|Photo- My campsite at the "Hilton" KOA.|
I almost drank half of the bottle while I sat at the covered picnic bench at my campsite with my plugged in computer surfing the web on my computer till it was bedtime (midnight). Did I mention that I had a tent site where I had power and water? It was also fenced in and rather private; too cool!
Next, after breaking camp and grabbing my free pancakes, I headed south along the coast on Hwy 101. It was misting rather heavily most of the morning since about 7am shortly after I had gotten my camping gear packed up. (Thank goodness!) I had asked a gal at the pancake breakfast if this was considered rain in the northwest. “No, not yet there but it’s on its way,” she answered.
So it was some wet driving towards the south for the next 14 miles. It never full rained but the misting got to a point of a good drizzle. I drove about 5 miles under the speed limit because I wasn’t sure how the roads were when they were wet here. In Utah, the roads get awfully slick when they get wet. I think that I was frustrating some of the other drivers behind me and I took every opportunity to get over into the turn outs so they could whiz on by me. I just didn’t want to chance it.
|Photo- Car show in Seaside.|
Seaside was the next town that I came to. It’s a vibrant little community along the beach area. They were also having some kind of hot rod car show along their main street area; only all of these cars were taking all of the parking along the street. They also had the street closed to other cars. It was rather fun to walk among the cars and the misting seemed to be finally waning a bit.
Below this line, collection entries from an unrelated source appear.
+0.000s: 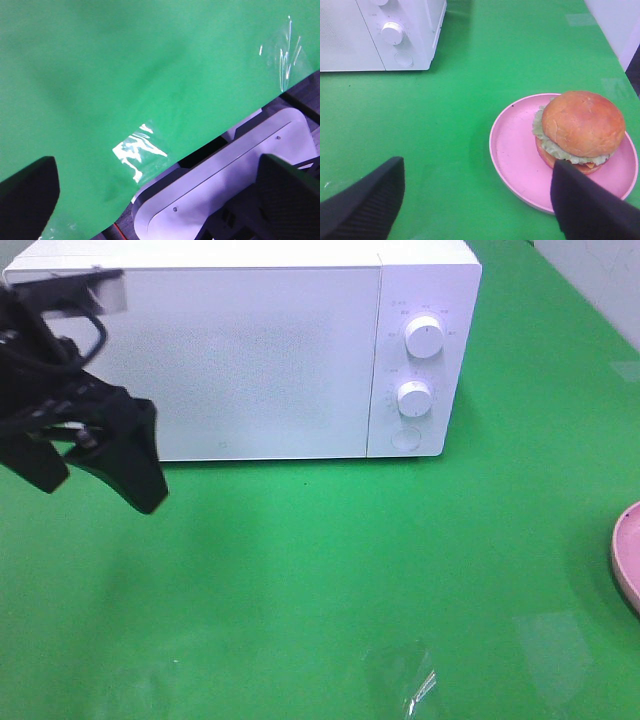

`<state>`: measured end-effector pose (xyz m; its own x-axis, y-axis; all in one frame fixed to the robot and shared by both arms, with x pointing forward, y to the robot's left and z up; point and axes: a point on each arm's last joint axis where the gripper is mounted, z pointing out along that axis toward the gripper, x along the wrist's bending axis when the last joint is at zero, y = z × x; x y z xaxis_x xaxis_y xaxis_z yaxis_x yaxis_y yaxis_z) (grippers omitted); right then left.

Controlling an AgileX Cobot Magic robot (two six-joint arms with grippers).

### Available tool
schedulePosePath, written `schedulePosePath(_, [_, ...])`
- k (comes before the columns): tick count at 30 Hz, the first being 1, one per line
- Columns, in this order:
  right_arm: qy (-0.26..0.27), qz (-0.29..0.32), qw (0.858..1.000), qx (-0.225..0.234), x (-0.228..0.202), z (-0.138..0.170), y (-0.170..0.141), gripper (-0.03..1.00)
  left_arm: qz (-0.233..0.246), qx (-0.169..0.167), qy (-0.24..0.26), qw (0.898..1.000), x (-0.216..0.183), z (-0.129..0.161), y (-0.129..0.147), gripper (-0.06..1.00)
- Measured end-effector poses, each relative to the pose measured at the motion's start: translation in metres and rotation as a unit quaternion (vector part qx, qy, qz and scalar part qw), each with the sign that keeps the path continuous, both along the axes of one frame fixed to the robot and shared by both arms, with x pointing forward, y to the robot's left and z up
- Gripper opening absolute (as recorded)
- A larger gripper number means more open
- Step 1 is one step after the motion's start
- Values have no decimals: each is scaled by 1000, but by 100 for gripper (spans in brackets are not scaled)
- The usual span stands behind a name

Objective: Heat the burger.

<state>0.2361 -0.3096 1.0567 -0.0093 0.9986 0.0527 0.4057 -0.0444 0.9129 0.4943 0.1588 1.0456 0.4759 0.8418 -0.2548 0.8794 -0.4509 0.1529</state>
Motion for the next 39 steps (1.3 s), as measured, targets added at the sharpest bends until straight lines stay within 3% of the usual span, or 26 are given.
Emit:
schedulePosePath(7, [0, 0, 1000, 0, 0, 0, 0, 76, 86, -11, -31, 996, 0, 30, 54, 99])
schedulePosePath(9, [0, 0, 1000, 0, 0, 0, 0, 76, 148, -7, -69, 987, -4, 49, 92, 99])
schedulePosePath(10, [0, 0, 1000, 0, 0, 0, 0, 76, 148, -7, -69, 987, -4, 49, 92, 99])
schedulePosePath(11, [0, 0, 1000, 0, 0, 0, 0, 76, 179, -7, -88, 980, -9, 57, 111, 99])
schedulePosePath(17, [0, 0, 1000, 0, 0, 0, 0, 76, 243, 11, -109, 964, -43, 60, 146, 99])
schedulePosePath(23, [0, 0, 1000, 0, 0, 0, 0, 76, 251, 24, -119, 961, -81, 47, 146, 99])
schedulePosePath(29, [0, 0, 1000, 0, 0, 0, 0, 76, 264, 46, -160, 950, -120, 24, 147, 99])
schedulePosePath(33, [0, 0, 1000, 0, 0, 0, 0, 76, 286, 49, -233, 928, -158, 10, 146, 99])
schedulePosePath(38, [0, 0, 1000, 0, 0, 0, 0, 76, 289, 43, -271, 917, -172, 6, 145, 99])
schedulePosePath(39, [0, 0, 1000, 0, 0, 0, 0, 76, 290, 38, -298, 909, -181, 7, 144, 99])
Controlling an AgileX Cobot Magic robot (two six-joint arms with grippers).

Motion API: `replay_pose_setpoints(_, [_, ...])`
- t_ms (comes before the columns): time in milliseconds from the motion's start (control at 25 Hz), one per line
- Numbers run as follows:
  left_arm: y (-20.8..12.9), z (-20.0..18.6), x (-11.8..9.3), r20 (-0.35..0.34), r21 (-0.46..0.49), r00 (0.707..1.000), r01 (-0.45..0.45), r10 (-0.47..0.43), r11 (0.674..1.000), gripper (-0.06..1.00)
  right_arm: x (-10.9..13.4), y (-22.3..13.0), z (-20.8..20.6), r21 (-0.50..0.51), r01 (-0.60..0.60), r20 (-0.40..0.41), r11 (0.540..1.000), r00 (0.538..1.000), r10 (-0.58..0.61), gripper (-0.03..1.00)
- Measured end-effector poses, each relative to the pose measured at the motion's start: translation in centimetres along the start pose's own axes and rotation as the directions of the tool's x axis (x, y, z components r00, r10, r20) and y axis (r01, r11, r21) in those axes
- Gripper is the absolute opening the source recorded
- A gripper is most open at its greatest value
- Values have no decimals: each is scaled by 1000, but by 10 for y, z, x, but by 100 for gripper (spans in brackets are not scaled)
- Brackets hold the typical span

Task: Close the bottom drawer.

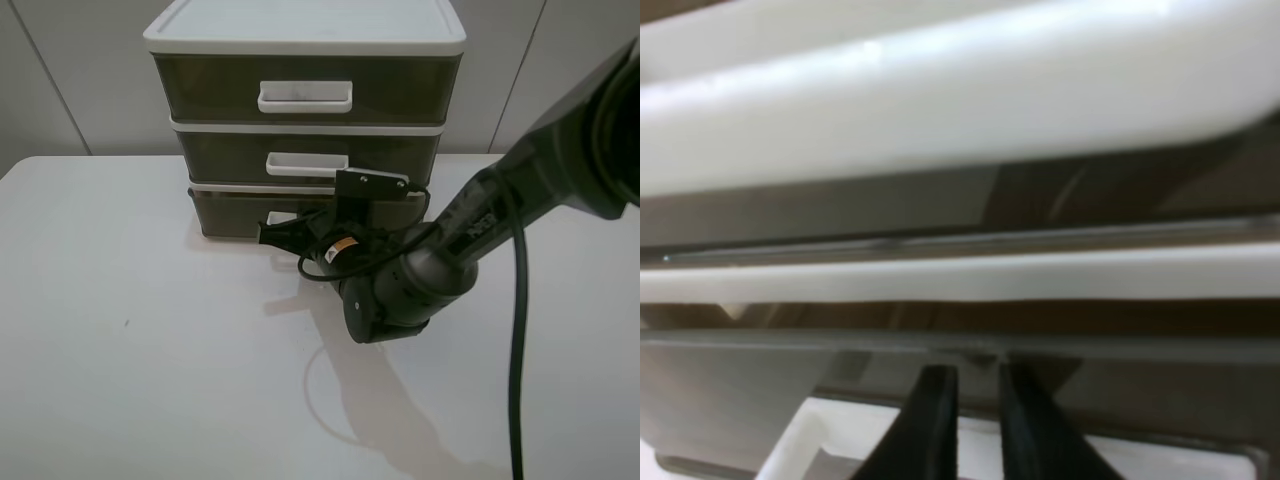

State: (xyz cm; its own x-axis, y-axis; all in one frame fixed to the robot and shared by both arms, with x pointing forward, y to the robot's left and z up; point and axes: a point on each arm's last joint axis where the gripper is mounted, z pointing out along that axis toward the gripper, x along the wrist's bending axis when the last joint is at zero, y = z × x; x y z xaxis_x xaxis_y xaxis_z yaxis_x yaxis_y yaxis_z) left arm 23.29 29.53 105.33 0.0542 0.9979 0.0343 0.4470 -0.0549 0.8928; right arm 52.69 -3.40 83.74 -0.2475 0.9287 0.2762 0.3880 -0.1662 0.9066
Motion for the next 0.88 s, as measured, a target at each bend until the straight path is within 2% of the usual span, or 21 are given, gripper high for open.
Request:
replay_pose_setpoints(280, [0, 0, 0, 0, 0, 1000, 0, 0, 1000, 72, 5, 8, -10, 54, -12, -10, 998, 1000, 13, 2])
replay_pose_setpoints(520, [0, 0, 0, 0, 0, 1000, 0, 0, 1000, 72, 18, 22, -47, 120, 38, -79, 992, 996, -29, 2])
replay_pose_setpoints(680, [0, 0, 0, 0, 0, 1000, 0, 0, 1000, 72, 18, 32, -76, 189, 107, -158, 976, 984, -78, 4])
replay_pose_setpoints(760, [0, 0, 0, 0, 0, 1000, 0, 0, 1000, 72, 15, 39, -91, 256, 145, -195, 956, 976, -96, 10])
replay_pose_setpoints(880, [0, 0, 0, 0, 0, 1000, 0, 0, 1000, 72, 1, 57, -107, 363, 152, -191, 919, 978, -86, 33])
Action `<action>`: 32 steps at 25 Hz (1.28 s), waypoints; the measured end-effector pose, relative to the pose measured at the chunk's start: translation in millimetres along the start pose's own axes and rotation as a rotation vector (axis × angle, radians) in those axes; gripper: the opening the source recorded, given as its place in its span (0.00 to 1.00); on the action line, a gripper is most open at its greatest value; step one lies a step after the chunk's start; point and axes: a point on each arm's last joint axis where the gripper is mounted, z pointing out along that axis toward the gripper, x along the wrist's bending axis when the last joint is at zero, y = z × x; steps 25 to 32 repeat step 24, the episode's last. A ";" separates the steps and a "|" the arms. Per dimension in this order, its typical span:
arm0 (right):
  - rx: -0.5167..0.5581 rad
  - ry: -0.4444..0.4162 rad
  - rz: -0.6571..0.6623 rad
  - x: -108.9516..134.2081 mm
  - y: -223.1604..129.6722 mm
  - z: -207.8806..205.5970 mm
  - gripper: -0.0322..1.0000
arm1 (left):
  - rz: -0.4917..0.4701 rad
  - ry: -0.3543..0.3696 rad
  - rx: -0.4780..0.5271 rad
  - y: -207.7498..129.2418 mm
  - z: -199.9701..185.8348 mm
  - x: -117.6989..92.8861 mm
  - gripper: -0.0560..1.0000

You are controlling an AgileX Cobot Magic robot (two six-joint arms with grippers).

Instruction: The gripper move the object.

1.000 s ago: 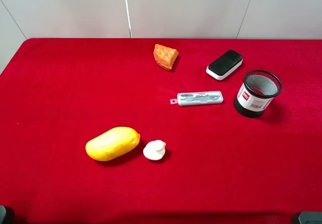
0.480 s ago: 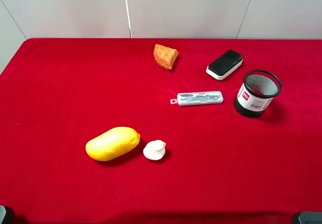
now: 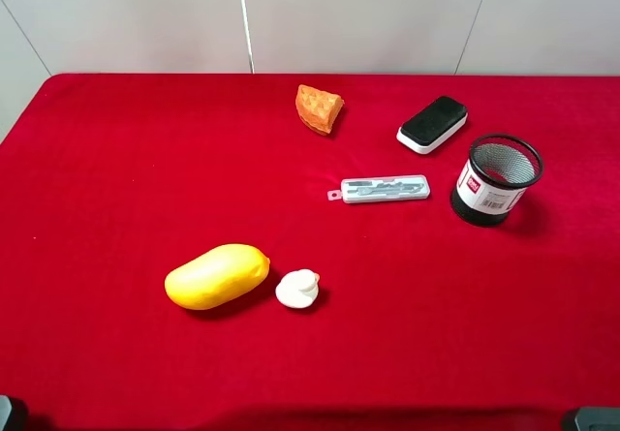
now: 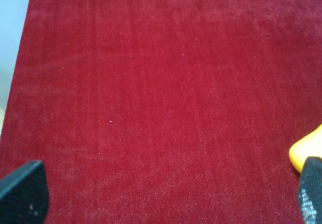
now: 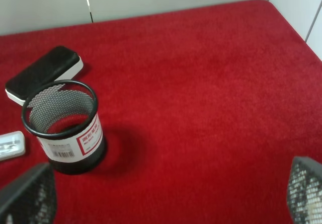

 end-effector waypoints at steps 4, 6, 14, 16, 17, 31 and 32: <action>0.001 0.000 0.000 0.0 -0.1 0.0 0.70 | 0.001 0.002 0.000 0.0 0.0 0.2 0.98; 0.001 0.000 0.000 0.0 -0.1 0.0 0.70 | 0.001 0.002 0.000 0.0 0.0 0.2 0.98; 0.001 0.000 0.000 0.0 -0.1 0.0 0.70 | 0.002 0.003 0.000 0.0 0.0 0.3 0.98; 0.001 0.000 0.000 0.0 -0.1 0.0 0.70 | 0.002 0.003 0.000 0.0 0.0 0.3 0.98; 0.001 0.000 0.000 0.0 -0.1 0.0 0.70 | 0.002 0.003 0.000 0.0 0.0 0.3 0.98; 0.001 0.000 0.000 0.0 -0.1 0.0 0.70 | 0.004 0.003 0.000 0.0 0.0 0.3 0.98; 0.001 0.000 0.000 0.0 -0.1 0.0 0.70 | 0.004 0.003 0.000 0.0 0.0 0.3 0.98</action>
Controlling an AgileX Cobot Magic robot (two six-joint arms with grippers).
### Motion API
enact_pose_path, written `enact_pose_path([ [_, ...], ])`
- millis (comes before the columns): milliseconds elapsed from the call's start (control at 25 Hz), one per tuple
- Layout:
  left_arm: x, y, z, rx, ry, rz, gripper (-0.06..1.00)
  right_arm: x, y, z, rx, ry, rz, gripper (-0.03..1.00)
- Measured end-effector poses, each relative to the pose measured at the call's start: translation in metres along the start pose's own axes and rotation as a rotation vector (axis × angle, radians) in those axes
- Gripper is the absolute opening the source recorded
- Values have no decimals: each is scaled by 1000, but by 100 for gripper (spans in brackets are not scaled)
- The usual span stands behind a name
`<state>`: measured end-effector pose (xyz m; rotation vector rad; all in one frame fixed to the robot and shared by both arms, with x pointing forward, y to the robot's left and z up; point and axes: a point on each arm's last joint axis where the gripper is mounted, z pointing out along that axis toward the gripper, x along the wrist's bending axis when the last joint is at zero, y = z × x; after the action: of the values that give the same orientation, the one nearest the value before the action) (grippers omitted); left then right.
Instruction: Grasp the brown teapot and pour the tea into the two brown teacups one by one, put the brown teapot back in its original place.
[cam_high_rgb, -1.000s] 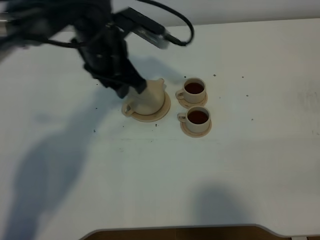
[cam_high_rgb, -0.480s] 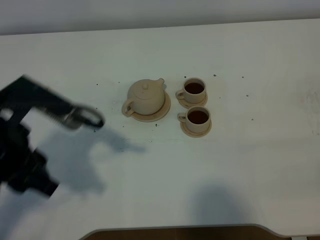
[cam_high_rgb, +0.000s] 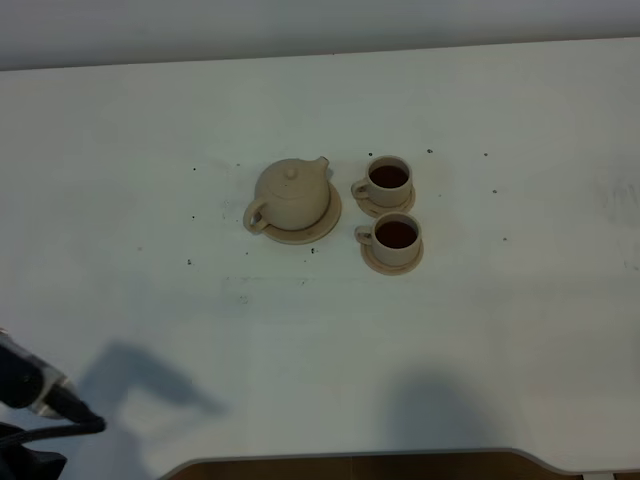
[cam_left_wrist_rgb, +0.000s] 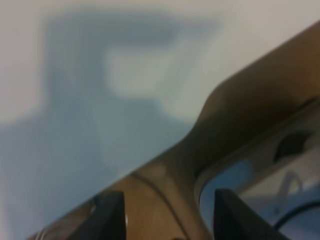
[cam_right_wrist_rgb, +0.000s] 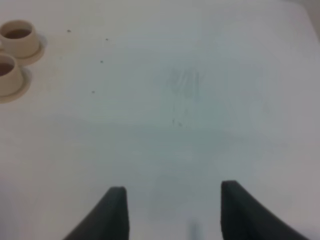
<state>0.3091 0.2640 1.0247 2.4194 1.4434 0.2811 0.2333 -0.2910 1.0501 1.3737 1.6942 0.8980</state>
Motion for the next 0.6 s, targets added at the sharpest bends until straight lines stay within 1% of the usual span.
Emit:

But I still ended up purchasing a much needed raincoat at local store. It’s not that I didn’t have one at all but that the one I did have was for my cycling. It has bicycle grease on it from riding around with my bike in the back of my car. I went to several different shops and finally found an inexpensive men’s raincoat that I liked. I walked down to the end of the street where there was a lovely turnabout and plaza area of the town that overlooks the beach. There were a lot of people flying kites along the beach. T was rather fun to watch them.
|Photo- The wonderful view of Cannon Beach from the south of town.|
Next it was onto Cannon Beach which came highly recommended in the 1001 Places to See Before You Die book that I’ve periodically been using to help me along the way. I lucked out and found a parking place at the end of a street just off of the beach. I just walked over to the end of the street but didn’t go out on the beach. I didn’t want to worry about sand in my sandals or my socks.
Yep, I’m doing the socks with the sandals thing that is like a Utah thing. MAN! And I used to hate that when I would see that but after living somewhere for over 20 years I guess you pick up some of the habits of the locals. What the Heck! (Which is another Utah-ism, because they don’t say hell! They consider that swearing. But then it doesn’t tend to hail there much either so you can’t choose to say you were using the proper word to describe precipitation either. Oh HECK!)
|Photo- Cute little courtyards nested along with shops in Cannon Beach.|
I walked around the main street of Cannon Beach; mainly, through some of the galleries. I was particularly liked the art gallery in the Cannon Beach Mall called Haystack Gallery. It had a beautiful original watercolor painting from Steve Hanks. And another artist that I really like was Michael Schlicting who had some amazing ocean scenes done in watercolor.
|Photo- A self-supported cyclist on Hwy 101.|
Next, I stopped by the first viewing area just south of Cannon Beach which had a better view of the overall beach. While there two self-supported touring cyclists I had passed earlier stopped at the viewing area too. I talked to them for a bit. This was their first tour of any sort and they had started in Vancouver, BC and were on their way to San Francisco where they would fly back to Ontario, Canada. I wished them luck and when they saw my Utah plates they said that a bike tour of southern Utah was next on their list.
|Photo- I took a self-guided tour.|
Behold the power of cheese! I next went to Tillamook where I took a self-guided tour of the cheese factory. It was interesting reading about the process and then viewing some of the processing from a second floor observation area that overlooks the production floor. Then I came back down stairs where there was an area that you could sample some of the cheeses. I would’ve bought some cheese but I really had no way of keeping it much past the afternoon and even the smallest package was a bit much for an afternoon consumption for me.
I turned onto Hwy 6 and started heading towards Portland where I would be staying the night. I drove through the very dense Tillamook State Forest which seemed to make a very winding road to drive on. Then, it was on to Hwy 26 which was a double lane in each direction. I was able to pick up some speed, and before I knew it I was near Portland. I managed to find my way to the Sellwood area where I was renting a room for the next two nights from a homeowner that I found on the www.airbnb.com website. A friend had given me the website to check out.